Could you repeat word for word only the lines from the one containing "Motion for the" to the last line of the data below?

################

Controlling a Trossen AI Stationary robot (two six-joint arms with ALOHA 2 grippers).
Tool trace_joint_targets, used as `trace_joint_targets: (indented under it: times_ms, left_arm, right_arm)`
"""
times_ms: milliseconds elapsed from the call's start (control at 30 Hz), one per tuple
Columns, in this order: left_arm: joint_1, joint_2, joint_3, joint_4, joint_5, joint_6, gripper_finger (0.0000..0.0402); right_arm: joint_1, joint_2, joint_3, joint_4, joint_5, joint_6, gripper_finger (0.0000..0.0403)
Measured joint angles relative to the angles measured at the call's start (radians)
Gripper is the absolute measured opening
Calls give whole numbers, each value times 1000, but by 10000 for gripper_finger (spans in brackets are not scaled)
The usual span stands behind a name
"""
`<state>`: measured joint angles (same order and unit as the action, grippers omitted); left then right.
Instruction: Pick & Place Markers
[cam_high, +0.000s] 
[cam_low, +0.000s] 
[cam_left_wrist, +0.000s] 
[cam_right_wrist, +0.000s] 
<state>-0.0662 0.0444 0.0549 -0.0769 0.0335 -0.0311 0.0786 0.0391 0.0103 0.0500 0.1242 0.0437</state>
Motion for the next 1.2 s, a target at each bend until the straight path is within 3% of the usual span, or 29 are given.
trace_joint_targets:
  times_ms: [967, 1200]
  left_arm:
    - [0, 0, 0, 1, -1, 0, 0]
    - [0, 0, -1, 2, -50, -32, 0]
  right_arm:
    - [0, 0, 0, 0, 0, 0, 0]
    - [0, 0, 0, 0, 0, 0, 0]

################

# YOUR SOLUTION:
Motion for the next 1.2 s, a target at each bend until the straight path is within 3% of the usual span, or 29 are given.
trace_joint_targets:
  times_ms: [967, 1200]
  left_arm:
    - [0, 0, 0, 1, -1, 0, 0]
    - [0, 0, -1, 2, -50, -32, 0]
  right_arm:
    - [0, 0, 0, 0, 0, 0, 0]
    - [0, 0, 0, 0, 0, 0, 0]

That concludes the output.